SOURCE DATA below:

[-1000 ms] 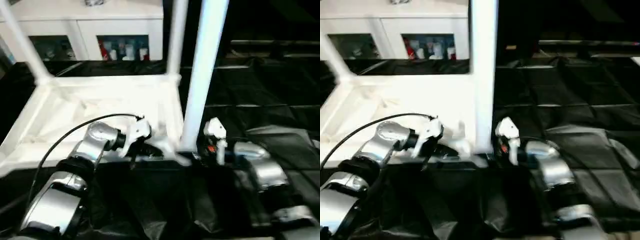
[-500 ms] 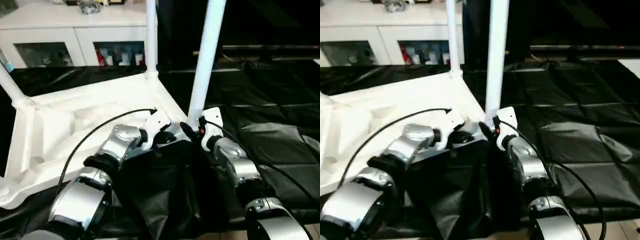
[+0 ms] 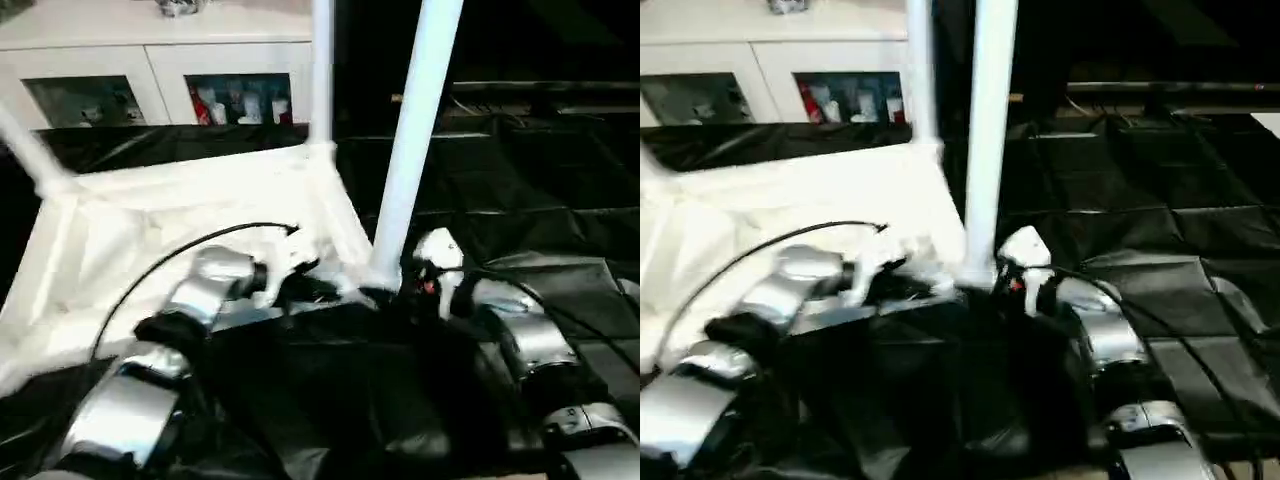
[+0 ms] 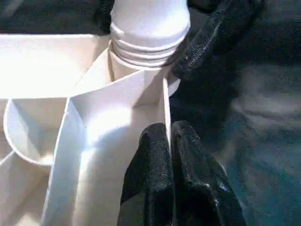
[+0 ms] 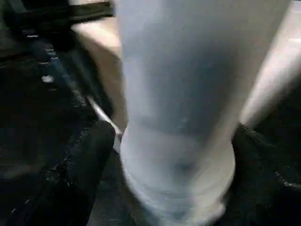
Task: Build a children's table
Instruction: Rotate leg to tighten
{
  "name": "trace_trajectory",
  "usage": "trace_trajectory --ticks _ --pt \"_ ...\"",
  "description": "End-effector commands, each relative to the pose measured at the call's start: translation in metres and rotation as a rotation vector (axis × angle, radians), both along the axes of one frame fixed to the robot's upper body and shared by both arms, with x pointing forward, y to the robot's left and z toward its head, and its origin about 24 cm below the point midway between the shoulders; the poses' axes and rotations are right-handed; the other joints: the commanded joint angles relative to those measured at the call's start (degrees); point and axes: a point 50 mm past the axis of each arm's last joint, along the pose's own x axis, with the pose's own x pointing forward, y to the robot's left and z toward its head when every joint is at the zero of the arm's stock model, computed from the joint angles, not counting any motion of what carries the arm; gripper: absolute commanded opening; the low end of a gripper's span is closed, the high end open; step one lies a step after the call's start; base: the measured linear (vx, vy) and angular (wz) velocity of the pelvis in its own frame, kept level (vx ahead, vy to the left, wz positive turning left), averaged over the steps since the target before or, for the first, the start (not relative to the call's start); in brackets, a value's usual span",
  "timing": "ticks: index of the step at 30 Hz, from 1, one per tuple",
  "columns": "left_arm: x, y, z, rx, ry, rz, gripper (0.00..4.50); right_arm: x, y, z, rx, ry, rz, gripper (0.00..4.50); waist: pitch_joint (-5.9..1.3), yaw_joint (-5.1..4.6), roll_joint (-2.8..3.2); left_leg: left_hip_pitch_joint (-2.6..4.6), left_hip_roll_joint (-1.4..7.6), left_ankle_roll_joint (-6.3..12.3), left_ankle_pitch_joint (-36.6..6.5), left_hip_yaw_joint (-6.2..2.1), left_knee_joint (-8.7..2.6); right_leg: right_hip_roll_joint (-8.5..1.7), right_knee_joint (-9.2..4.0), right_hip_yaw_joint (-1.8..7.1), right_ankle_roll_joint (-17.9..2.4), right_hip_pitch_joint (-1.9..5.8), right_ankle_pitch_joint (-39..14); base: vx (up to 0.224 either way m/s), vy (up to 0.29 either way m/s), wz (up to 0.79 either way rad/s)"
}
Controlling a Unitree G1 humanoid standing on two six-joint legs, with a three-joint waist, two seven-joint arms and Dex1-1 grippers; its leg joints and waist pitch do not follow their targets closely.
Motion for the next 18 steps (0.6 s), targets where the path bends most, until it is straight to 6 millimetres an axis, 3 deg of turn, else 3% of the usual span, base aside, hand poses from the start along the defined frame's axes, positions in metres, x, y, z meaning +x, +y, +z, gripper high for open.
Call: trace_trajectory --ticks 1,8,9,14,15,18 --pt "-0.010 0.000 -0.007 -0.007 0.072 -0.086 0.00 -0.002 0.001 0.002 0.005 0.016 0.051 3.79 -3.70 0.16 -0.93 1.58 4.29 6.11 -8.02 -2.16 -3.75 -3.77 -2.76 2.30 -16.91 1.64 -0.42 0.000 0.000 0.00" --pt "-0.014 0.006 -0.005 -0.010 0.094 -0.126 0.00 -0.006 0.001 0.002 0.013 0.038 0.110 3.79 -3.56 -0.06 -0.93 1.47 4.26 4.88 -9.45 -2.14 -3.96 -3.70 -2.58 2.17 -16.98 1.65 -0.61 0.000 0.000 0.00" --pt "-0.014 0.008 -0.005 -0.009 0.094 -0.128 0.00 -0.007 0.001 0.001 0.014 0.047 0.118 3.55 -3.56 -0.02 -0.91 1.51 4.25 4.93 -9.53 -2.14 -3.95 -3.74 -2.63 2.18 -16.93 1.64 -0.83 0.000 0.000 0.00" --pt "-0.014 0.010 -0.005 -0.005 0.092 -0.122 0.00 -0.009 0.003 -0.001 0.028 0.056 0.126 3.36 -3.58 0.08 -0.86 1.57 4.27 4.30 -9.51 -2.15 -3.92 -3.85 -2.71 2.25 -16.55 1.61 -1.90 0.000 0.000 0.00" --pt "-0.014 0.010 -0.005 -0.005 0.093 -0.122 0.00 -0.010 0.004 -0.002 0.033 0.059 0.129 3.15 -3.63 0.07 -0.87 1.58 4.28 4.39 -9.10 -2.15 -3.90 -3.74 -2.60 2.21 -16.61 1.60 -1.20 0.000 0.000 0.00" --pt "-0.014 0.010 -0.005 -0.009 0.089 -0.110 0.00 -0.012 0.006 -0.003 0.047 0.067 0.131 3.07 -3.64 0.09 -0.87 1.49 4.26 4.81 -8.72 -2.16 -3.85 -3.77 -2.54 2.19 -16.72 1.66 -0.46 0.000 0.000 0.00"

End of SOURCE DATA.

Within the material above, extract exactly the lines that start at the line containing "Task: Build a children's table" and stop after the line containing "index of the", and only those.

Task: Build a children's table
Instruction: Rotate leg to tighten
{
  "name": "trace_trajectory",
  "usage": "trace_trajectory --ticks _ --pt \"_ ...\"",
  "description": "End-effector commands, each relative to the pose measured at the call's start: translation in metres and rotation as a rotation vector (axis × angle, radians), both along the axes of one frame fixed to the robot's upper body and shared by both arms, with x pointing forward, y to the robot's left and z toward its head, and its origin about 24 cm below the point midway between the shoulders; the poses' axes and rotations are right-handed; the other joints: the commanded joint angles relative to those measured at the call's start (degrees); point and axes: a point 50 mm past the axis of each arm's last joint, along the pose's own x axis, with the pose's own x pointing forward, y to the robot's left and z toward its head when every joint is at the zero of the arm's stock model, computed from the joint angles, not counting any motion of what carries the arm; gripper: absolute commanded opening; the low end of a gripper's span is closed, the high end open; step one lies a step after the call's start; base: the measured linear (vx, vy) and angular (wz) velocity of the pelvis in its own frame, kept level (vx ahead, vy to the left, wz positive turning left), averaged over the steps since the target before or, for the first, the start (not relative to the call's start); in brackets, a value's usual span",
  "timing": "ticks: index of the step at 30 Hz, from 1, one per tuple",

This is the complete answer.